Would you transcribe the whole listing exactly, minus its pictures?
——————————
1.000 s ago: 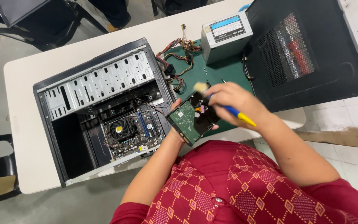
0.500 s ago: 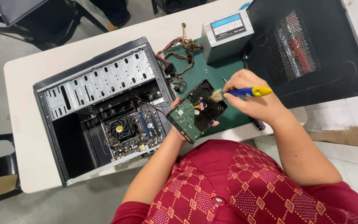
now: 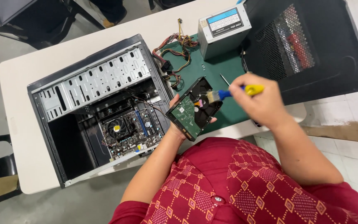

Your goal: Cleaning a hard drive with a brush and then installing it into a desktop computer case using a screwdriver.

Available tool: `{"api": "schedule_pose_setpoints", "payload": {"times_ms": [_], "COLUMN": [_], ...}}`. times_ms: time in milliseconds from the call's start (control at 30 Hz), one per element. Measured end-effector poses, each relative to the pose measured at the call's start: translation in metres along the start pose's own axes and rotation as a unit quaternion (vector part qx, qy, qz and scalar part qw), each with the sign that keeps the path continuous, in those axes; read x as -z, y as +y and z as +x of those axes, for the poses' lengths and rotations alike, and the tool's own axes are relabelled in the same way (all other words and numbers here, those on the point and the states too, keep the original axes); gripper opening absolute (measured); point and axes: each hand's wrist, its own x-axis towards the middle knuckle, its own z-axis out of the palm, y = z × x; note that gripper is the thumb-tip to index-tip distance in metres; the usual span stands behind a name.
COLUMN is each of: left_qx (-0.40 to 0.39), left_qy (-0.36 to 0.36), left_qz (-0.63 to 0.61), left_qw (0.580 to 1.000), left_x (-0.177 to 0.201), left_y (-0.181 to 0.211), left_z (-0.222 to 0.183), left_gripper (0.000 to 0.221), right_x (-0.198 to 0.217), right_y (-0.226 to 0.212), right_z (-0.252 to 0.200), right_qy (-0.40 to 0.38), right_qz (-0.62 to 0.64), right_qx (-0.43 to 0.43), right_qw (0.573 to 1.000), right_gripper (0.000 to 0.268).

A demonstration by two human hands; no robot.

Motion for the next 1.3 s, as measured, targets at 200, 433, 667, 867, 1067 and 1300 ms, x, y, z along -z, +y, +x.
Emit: {"api": "schedule_pose_setpoints", "payload": {"times_ms": [200, 433, 667, 867, 1067, 1300], "left_qx": [-0.029, -0.057, -0.058, -0.050, -0.064, -0.048], "left_qy": [0.047, 0.112, 0.136, 0.154, 0.151, 0.134], "left_qz": [0.007, 0.030, 0.049, 0.032, 0.031, 0.044], "left_qw": [0.998, 0.992, 0.988, 0.986, 0.986, 0.989], "left_x": [0.039, 0.059, 0.089, 0.093, 0.057, 0.044], "left_y": [-0.003, 0.003, 0.002, 0.015, -0.003, 0.000], "left_z": [0.013, 0.030, 0.034, 0.042, 0.023, 0.027], "left_gripper": [0.079, 0.078, 0.073, 0.072, 0.075, 0.070], "right_x": [-0.022, -0.020, -0.022, -0.024, -0.024, -0.021], "right_y": [-0.031, -0.054, -0.055, -0.056, -0.051, -0.053], "right_z": [-0.028, -0.013, -0.010, -0.012, -0.015, -0.011], "right_qy": [-0.078, -0.160, -0.112, -0.087, -0.074, -0.085], "right_qz": [0.088, 0.111, 0.125, 0.136, 0.120, 0.085], "right_qx": [0.132, 0.200, 0.213, 0.200, 0.196, 0.220], "right_qw": [0.984, 0.960, 0.963, 0.966, 0.970, 0.968], "right_gripper": [0.011, 0.011, 0.008, 0.009, 0.011, 0.011]}}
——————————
**Final answer**
1.000 s ago: 
0.500 s ago: 
now: 

Your goal: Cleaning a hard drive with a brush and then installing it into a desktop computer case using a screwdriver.

Available tool: `{"api": "schedule_pose_setpoints", "payload": {"times_ms": [_], "COLUMN": [_], ...}}`. times_ms: time in milliseconds from the call's start (control at 30 Hz), one per element. Measured end-effector poses, each relative to the pose measured at the call's start: translation in metres along the start pose's own axes and rotation as a unit quaternion (vector part qx, qy, qz and scalar part qw), each with the sign that keeps the path continuous, in those axes; read x as -z, y as +y and z as +x of those axes, for the poses' lengths and rotations alike, and the tool's own axes are relabelled in the same way (all other words and numbers here, those on the point and the states too, keep the original axes); gripper opening absolute (measured); point and axes: each hand's wrist, its own x-axis towards the middle knuckle, its own z-axis out of the palm, y = z × x; note that gripper is the thumb-tip to index-tip distance in metres; the usual span stands behind a name.
COLUMN is each of: left_qx (-0.40 to 0.39), left_qy (-0.36 to 0.36), left_qz (-0.63 to 0.61), left_qw (0.580 to 1.000), left_x (-0.177 to 0.201), left_y (-0.181 to 0.211), left_z (-0.222 to 0.183), left_gripper (0.000 to 0.221), right_x (-0.198 to 0.217), right_y (-0.226 to 0.212), right_z (-0.252 to 0.200), right_qy (-0.40 to 0.38), right_qz (-0.62 to 0.64), right_qx (-0.43 to 0.43), right_qw (0.573 to 1.000), right_gripper (0.000 to 0.268).

A demonstration by two human hands; no robot.

Motion for the next 1.3 s, as measured, targets at 200, 433, 667, 867, 1067 and 1300 ms, x, y, z along -z, +y, +x.
Emit: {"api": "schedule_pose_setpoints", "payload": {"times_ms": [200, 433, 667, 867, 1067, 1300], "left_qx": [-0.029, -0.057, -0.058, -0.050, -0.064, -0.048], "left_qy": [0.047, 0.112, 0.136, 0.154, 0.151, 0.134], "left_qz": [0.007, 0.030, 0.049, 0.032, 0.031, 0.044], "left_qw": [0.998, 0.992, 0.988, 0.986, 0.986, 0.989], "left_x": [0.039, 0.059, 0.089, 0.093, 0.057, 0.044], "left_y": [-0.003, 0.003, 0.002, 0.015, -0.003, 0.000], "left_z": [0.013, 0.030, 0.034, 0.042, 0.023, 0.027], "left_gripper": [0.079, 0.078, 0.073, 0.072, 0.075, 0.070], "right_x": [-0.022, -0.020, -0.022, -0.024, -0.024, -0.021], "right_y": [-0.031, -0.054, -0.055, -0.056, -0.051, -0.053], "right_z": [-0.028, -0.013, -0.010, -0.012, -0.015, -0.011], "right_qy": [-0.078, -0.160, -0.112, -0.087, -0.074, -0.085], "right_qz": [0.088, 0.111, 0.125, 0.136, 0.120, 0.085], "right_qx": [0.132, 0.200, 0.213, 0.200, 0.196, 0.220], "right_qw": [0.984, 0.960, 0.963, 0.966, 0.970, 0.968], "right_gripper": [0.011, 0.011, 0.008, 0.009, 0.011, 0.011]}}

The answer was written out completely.